WHAT YOU HAVE TO DO: Where the records below reach the line containing "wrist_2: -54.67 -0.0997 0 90", start transcribing, and end with the line containing "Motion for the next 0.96", exactly and with nothing else added.

TASK MATERIAL:
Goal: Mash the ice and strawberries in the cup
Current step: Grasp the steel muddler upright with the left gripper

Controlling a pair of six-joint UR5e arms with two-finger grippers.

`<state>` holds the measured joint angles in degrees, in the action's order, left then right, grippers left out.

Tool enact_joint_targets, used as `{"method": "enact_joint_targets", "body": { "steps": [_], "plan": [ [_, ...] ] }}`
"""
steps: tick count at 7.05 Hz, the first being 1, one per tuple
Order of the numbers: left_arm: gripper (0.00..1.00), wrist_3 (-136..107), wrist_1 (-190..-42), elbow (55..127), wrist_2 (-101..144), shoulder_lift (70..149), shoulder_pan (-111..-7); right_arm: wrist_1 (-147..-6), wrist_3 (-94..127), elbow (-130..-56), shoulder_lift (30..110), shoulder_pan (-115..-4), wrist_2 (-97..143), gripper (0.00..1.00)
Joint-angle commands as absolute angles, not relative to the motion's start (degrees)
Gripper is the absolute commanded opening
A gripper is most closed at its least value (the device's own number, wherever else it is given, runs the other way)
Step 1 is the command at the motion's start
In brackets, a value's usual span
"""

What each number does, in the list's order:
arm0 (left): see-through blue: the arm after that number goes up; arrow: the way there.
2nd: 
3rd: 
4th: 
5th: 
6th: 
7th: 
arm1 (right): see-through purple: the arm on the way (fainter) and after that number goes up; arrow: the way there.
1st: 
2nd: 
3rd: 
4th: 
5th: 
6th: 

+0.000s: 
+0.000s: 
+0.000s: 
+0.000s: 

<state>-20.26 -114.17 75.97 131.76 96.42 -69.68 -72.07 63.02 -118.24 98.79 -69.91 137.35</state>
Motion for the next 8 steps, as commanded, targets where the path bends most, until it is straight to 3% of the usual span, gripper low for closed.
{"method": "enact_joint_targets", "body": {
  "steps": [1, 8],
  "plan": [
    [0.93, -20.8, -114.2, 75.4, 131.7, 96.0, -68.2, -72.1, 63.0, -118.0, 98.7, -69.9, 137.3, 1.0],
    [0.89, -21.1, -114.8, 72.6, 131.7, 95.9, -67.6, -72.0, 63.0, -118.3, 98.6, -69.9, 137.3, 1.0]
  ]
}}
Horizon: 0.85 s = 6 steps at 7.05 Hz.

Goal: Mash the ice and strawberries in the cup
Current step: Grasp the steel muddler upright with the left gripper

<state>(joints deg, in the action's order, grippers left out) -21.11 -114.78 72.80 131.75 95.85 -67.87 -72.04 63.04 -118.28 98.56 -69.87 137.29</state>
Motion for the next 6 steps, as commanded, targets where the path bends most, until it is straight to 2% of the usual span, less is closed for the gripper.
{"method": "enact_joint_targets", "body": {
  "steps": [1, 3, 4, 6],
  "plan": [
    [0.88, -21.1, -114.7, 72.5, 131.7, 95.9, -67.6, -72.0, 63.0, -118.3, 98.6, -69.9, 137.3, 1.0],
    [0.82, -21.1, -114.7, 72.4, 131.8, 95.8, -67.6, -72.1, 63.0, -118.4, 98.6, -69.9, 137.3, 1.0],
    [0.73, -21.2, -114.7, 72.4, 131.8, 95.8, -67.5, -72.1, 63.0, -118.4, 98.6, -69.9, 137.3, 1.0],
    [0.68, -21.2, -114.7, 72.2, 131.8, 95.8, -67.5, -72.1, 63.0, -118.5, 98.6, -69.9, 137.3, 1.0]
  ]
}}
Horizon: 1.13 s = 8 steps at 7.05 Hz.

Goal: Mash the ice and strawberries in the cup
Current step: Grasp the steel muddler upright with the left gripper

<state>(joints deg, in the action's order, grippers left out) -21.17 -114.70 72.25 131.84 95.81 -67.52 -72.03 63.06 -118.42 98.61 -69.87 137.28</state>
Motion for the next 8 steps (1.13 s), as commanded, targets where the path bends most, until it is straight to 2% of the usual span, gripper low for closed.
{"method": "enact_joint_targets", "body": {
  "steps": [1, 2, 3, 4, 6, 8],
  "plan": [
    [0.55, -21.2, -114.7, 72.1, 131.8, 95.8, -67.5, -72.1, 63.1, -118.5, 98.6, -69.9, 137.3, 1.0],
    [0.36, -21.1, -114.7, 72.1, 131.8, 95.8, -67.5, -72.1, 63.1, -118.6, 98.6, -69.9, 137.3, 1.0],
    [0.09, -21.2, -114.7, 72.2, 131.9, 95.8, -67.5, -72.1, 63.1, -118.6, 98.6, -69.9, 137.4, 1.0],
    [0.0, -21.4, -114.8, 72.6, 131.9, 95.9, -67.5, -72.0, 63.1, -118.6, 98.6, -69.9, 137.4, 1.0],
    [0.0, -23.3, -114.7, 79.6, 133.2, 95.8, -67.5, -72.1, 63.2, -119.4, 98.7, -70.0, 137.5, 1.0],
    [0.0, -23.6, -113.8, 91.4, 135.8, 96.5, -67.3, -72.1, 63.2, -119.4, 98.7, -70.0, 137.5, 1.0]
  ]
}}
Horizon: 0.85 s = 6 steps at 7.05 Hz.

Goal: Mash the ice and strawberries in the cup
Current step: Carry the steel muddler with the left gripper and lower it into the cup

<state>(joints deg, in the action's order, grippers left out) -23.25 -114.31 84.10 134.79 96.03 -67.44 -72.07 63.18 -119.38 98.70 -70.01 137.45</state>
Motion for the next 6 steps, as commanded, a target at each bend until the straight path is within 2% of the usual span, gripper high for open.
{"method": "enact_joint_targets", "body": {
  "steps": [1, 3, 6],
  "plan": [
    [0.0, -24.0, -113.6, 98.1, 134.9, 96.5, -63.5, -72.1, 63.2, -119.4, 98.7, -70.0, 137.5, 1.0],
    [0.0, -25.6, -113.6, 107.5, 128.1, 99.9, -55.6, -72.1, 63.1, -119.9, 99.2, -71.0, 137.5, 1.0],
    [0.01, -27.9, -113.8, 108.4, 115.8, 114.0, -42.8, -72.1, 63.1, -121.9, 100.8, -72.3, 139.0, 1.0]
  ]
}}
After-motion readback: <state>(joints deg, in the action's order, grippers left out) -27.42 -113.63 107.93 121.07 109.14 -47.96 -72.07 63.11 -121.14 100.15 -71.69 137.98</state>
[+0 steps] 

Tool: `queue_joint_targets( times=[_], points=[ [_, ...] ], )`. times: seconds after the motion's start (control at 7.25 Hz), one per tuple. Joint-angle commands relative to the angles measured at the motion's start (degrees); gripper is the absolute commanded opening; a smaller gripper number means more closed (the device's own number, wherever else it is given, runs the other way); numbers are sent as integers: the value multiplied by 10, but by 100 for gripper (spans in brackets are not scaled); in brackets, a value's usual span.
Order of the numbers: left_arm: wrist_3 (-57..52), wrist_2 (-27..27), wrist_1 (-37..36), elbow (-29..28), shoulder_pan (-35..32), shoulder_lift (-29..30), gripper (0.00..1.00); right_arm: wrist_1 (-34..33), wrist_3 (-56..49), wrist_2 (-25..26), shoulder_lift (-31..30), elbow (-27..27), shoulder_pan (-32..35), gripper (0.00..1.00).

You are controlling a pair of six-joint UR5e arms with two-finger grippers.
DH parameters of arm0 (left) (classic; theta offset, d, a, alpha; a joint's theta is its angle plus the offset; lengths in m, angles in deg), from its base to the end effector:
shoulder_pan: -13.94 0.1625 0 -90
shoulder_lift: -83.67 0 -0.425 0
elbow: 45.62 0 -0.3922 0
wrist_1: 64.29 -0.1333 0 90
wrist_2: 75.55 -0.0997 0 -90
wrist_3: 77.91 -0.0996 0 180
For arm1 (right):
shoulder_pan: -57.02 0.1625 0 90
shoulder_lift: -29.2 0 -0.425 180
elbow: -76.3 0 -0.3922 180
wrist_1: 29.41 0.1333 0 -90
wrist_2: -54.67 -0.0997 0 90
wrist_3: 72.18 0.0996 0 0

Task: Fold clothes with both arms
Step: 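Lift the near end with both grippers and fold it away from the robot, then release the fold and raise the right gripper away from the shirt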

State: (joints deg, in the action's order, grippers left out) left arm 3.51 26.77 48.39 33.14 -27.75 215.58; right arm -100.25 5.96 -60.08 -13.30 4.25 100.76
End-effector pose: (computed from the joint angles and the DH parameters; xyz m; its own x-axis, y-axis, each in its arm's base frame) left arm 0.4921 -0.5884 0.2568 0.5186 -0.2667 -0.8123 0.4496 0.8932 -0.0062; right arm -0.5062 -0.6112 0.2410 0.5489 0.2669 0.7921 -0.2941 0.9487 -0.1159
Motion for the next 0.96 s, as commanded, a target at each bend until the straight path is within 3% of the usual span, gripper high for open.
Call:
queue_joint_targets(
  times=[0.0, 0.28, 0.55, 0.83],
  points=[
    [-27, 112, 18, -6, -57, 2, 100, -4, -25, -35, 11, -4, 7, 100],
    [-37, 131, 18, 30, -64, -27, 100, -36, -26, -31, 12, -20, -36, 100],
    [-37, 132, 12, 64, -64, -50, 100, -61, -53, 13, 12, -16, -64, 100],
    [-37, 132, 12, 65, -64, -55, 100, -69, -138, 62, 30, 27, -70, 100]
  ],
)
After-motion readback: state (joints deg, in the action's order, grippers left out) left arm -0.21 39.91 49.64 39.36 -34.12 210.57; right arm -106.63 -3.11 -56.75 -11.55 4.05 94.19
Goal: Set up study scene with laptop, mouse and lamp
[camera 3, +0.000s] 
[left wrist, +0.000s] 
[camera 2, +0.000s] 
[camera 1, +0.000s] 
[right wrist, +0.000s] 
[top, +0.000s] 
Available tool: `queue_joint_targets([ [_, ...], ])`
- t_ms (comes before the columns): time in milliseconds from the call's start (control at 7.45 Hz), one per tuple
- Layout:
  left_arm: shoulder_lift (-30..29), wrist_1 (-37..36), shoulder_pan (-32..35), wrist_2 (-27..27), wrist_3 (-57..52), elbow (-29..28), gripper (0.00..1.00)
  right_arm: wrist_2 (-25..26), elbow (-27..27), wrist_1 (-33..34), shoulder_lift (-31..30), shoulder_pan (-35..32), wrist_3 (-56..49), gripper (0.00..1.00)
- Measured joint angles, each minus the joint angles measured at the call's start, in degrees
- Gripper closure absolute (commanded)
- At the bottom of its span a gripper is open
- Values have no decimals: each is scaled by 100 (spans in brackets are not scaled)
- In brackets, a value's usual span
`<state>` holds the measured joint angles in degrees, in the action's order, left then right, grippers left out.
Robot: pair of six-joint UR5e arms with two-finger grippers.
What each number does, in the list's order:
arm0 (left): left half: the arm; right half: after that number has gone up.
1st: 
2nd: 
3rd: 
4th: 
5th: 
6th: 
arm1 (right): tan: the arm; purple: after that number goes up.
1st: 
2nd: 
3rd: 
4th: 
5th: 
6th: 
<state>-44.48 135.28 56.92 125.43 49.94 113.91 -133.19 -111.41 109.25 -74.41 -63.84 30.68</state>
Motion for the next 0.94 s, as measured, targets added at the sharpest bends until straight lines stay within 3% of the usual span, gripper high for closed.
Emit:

RESULT:
wrist_2: -54.67 -0.0997 0 90
wrist_3: 72.18 0.0996 0 0

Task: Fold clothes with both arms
Step: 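Lift the near end with both grippers and fold it away from the robot, then release the fold and raise the right gripper away from the shirt
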
State: (joints deg, in the action's order, grippers left out) left arm 3.51 26.77 48.39 33.14 -27.75 215.58; right arm -100.25 5.96 -60.08 -13.30 4.25 100.76
End-effector pose: (computed from the joint angles and the DH parameters; xyz m; its own x-axis, y-axis, each in its arm's base frame) left arm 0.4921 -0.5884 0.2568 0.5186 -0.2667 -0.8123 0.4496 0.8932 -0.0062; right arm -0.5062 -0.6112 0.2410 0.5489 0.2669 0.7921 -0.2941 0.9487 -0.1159
Motion for the next 0.96 s, as commanded, a target at each bend until the straight path is within 3% of the usual span, gripper high for open.

The output given here is complete.